This week, both Barack Obama and Republican presidential contender Mitt Romney put forward tax reform plans. Only one of them can be taken seriously, however. The Obama plan addresses tax issues substantively, backing up the proposals with documentation and analysis.
By contrast, the Romney plan is little more than a press release, lacking even the most basic information necessary to begin to evaluate it. This is not to say that one plan is per se good and the other bad; only that there is a major imbalance in terms of addressing complex tax issues in a way that tells us whether we can trust the author to implement meaningful tax reform.To begin with the Romney plan is only slightly longer than this column and consists largely of subheads with little in the way of actual text. Almost all of the text involves assertions that cannot be taken at face value.
For example, the Romney document implies that enacting his plan would create 2.5 million jobs. But if you read the document upon which this claim is based, it is an op-ed article claiming that “policy uncertainty” in all areas, not just tax policy, is holding back growth.
Moreover, one of the key policy uncertainties the article cites is uncertainty over whether the debt limit will be increased over Republican opposition. Yet Romney has lately been attacking former Senator Rick Santorum, one of his competitors for the GOP nomination, because he voted to increase the debt limit. Of course, it would be irresponsible for any president to allow the nation to default on its debt. At a minimum, it will add massively to the “policy uncertainty” that Romney claims that his tax plan addresses.
A key reason for tax cuts with expiration dates is to maintain the fiction that our fiscal problems are not as serious as they are.
Additionally, it’s worth noting that to the extent there is policy uncertainty in the tax area, it is because the tax cuts of the George W. Bush administration were originally enacted with expiration dates on them. They all expired at the end of 2010 and then were extended at the last minute for just two years. And of course the recent expiration of the temporary payroll tax cut, which unquestionably created significant uncertainty, was solely due to Republican resistance to its extension.

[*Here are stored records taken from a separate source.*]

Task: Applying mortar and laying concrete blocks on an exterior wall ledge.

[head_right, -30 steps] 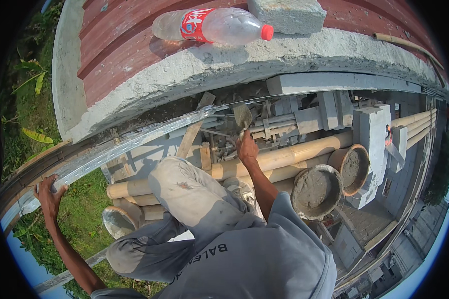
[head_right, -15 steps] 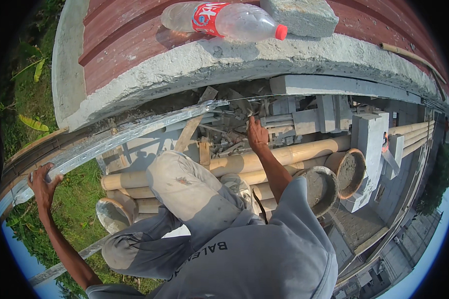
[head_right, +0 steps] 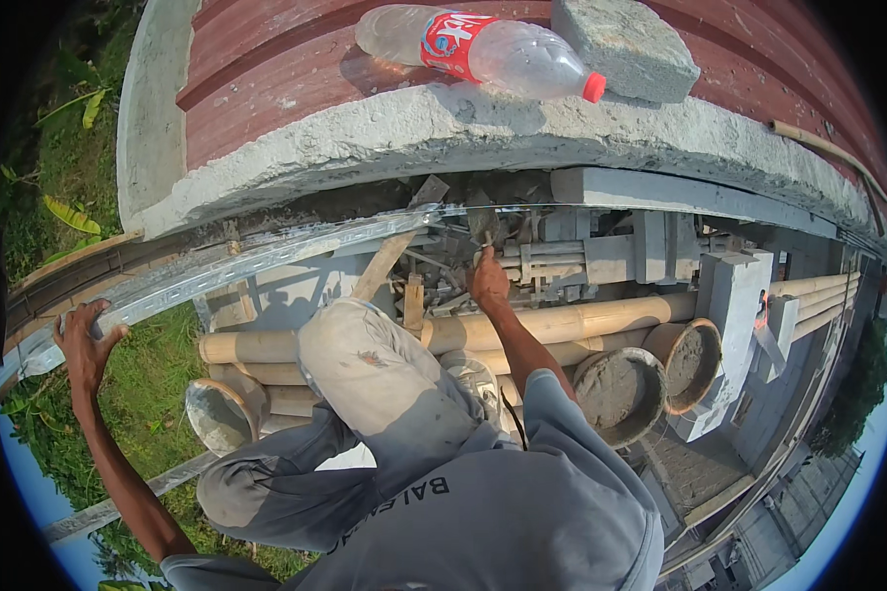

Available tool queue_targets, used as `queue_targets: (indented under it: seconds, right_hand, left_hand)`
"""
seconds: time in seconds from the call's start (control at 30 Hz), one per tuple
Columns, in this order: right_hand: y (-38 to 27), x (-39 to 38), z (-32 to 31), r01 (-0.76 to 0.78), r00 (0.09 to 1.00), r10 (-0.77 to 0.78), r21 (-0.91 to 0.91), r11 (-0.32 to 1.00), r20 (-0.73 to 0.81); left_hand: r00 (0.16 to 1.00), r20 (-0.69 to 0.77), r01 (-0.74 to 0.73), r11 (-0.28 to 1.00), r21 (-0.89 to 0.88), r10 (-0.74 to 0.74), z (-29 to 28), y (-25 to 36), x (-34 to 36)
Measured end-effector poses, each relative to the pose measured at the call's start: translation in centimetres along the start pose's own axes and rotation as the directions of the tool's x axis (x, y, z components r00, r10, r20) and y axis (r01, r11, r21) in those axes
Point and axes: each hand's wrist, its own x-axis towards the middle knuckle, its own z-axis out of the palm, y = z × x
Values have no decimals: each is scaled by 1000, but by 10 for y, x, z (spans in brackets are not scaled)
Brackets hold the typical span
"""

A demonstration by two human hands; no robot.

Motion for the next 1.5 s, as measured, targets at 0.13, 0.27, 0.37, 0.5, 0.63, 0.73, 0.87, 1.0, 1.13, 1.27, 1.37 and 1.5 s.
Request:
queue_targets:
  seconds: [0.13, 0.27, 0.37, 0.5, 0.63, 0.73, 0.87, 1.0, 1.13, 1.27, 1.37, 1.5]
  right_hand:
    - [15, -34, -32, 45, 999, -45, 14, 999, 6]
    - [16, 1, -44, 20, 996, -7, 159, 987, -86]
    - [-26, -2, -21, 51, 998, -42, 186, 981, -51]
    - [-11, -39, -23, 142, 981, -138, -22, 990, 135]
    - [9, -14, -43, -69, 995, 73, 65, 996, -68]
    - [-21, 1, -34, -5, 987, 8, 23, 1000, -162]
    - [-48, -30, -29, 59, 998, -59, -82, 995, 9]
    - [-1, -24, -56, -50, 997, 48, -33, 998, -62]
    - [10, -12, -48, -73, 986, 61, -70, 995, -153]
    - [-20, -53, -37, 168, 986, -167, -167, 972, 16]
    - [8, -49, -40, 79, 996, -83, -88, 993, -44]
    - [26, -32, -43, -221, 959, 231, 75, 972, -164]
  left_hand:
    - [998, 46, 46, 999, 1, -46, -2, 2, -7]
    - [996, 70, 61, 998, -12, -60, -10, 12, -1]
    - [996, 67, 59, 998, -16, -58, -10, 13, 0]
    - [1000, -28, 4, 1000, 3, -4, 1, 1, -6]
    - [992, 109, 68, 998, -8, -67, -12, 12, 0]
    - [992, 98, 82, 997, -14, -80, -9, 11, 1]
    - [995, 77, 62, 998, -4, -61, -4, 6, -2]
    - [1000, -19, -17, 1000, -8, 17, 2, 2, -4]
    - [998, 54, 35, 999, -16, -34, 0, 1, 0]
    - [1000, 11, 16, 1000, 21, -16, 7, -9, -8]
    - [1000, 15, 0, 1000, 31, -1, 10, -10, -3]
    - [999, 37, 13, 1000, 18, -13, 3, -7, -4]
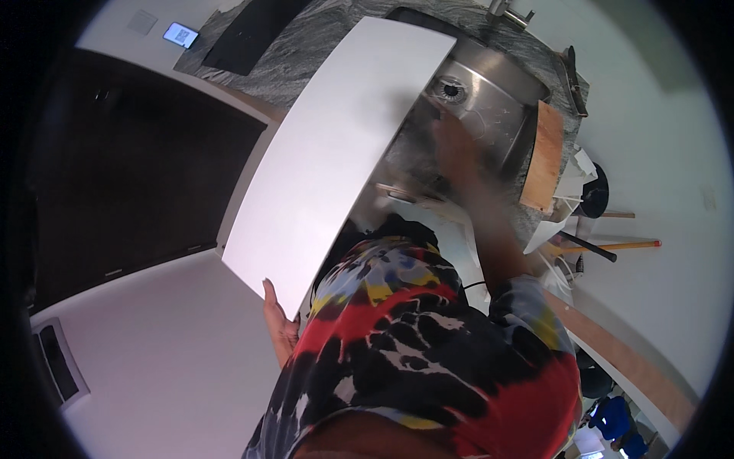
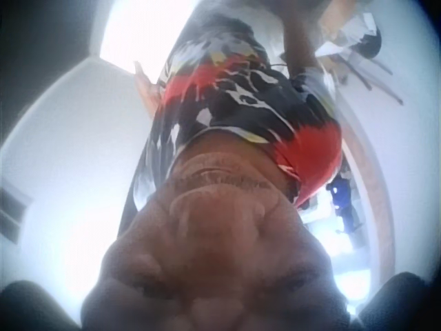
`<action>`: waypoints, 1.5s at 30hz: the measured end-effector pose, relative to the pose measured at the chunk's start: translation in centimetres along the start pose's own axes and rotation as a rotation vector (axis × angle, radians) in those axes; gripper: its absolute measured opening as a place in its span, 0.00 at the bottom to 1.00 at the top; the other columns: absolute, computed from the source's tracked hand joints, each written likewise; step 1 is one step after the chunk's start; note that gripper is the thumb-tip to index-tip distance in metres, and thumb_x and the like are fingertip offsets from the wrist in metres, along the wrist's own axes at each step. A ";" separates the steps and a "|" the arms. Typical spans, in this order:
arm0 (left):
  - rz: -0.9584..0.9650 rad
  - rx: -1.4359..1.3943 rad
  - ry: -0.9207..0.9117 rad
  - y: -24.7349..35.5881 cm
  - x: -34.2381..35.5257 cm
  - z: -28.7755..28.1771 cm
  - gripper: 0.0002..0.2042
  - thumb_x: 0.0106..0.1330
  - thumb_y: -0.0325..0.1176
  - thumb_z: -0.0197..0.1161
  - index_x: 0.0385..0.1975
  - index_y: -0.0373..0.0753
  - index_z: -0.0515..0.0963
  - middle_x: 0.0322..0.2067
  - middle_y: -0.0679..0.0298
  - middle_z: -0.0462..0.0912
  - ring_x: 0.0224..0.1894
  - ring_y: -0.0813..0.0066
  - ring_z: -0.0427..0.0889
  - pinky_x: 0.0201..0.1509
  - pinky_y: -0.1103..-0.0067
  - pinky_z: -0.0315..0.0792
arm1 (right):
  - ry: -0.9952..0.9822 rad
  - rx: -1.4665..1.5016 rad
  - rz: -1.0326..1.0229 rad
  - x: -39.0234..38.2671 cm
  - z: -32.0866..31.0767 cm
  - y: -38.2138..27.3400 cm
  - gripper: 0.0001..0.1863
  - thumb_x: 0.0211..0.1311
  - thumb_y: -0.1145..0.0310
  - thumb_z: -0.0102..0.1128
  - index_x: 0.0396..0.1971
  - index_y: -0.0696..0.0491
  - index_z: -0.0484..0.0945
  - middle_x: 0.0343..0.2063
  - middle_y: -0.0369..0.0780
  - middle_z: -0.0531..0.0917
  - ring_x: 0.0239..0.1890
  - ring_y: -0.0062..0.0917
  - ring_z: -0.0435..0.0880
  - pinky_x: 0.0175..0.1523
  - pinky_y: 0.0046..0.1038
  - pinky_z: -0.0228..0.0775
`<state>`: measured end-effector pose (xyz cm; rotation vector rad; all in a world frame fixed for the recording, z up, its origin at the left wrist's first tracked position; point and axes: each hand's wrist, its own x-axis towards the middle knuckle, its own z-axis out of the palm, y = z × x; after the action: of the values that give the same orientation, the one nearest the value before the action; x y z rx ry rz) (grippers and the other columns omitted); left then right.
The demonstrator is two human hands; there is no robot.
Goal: The person cuts a white panel on the floor using a utility knife, then sands the cut edge. They then place a wooden template over a sink cutout and trace its outline with the knife.
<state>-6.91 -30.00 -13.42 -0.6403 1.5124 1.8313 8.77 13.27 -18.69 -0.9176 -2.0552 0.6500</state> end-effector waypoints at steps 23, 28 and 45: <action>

Undoubtedly the best thing that could be done in the tax area would be to stop fiddling with the tax code and make all of its provisions permanent. A vast amount of the complexity of the code comes from the annual expiration of the so-called fix for the Alternative Minimum Tax to keep it from taxing the middle class instead of the wealthy for whom it was originally intended; the research and development tax credit and many other provisions that have been expiring for decades and routinely extended.
A key reason for tax cuts with expiration dates is to maintain the fiction that our fiscal problems are not as serious as they are. Budget projections from the Congressional Budget Office are required to be based on current law. So if a tax cut is set to expire, it must assume that a de facto tax increase will take effect, even if it knows perfectly well that Congress will inevitably extend it.
Unfortunately, the lack of fiscal responsibility is the biggest problem with the Romney plan. While it claims that the proposed reduction in statutory tax rates for both businesses and corporations will be paid for with loophole closings and broadening of the tax base, it contains no specifics whatsoever. University of California economist Brad Delong calls this making policy through “magic asterisks.” It’s a reference to one of Ronald Reagan’s budgets that had a line in it for unnamed spending cuts, with an asterisk in place of an actual proposal.
In fairness, the Romney plan is no more fiscally irresponsible than those of his competitors for the Republican presidential nomination, according to a new report from the Committee for a Responsible Federal Budget. Only Ron Paul’s hopelessly unrealistic plan to slash spending far more than any Congress would ever enact avoids increasing the national debt substantially.
Turning to the Obama plan, it at least has the virtue of naming specific tax expenditures to pay for a reduction in the statutory corporate tax rate from 35 percent to 28 percent. It also makes some important points about the necessity of addressing some “sacred cows” in the tax code, such as the deductibility of interest by corporations, which has contributed heavily to excessive indebtedness.
The Obama report also makes the critical point that in comparing U.S. corporate rates to those of our competitors, it is essential to look at effective rates, which include the impact of deductions and credits, and not just statutory rates. The U.S. corporate tax system is not nearly as far out of line with other countries on that basis, which is why Republicans only talk about statutory rates, which are basically meaningless, economically.
On the negative side, Obama would institute an extra special low tax rate of 25 percent just for manufacturing corporations. As I explained, this is industrial policy at its worst and unlikely to be effective. It also moves in the opposite direction from tax reform, which ought to involve creating a level playing field for all businesses.
I think both the Romney and Obama tax plans are remiss in not addressing the central tax problem this country has, which is not enough revenue to fund the government under any realistic scenario. In my opinion, we can’t afford more tax cuts. While we need tax reform, it must be honest reform, with the sugar of rates cuts combined with the medicine of loophole closing.